(ACTION ITEM)
Search the material for "soap" and show all lines that contain it.

(RECORD EXTRACTS)
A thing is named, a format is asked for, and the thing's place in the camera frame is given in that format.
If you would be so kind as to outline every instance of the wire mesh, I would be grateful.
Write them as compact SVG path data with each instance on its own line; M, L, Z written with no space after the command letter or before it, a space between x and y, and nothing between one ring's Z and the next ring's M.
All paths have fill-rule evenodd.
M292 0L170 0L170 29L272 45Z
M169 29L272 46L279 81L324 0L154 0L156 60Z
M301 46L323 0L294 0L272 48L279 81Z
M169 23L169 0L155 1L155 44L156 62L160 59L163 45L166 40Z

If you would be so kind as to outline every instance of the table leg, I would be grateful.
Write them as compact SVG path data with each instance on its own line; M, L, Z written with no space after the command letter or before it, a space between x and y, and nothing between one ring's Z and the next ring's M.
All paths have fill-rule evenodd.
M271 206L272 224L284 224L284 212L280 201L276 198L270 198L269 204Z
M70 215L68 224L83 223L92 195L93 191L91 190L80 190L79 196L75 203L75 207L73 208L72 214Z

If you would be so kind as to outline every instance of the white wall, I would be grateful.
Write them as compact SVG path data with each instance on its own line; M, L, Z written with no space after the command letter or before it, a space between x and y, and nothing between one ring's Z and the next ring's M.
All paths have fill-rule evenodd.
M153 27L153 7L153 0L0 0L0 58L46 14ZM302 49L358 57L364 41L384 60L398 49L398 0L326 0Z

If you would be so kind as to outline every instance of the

* * *

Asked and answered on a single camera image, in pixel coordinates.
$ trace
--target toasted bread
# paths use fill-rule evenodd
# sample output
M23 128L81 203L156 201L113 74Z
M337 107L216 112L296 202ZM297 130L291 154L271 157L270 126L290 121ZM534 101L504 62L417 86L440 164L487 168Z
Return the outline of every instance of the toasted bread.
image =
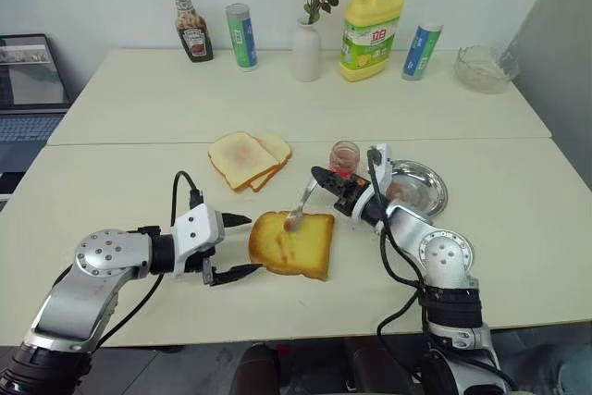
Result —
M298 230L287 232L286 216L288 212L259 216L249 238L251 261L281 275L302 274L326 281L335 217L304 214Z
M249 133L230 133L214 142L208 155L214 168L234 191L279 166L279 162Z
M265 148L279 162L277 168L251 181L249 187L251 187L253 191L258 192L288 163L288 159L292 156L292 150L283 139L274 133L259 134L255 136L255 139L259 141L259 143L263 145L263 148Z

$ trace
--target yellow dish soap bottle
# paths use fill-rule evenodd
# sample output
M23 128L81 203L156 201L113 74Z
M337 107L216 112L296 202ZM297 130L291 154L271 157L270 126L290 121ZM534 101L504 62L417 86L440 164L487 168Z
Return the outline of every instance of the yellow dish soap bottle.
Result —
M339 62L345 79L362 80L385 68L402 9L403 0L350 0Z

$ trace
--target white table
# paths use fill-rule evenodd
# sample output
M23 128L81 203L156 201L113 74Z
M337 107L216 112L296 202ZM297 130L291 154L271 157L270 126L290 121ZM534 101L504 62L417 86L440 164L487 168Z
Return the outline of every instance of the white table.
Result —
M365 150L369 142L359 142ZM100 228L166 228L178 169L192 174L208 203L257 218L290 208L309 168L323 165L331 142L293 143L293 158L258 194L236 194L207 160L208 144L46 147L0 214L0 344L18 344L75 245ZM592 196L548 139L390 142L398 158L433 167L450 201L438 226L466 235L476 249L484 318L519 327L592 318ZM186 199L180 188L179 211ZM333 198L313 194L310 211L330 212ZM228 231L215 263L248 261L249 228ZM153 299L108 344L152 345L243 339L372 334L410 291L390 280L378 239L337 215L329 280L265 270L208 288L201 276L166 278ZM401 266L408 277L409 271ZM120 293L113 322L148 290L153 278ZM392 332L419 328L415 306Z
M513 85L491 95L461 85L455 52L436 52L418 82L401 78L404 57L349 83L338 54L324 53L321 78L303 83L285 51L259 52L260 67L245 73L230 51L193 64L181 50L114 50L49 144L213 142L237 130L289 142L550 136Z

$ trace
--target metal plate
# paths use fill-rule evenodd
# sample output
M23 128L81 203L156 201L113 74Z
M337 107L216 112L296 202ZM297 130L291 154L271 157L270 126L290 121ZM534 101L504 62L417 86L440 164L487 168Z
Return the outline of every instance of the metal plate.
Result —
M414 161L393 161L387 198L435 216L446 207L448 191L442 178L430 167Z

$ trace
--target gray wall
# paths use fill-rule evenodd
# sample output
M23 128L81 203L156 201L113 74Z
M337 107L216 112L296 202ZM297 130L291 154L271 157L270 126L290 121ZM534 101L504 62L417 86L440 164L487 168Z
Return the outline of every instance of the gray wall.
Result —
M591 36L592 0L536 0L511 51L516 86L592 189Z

(RESPONSE)
--target yellow dish soap bottle
Return the outline of every instance of the yellow dish soap bottle.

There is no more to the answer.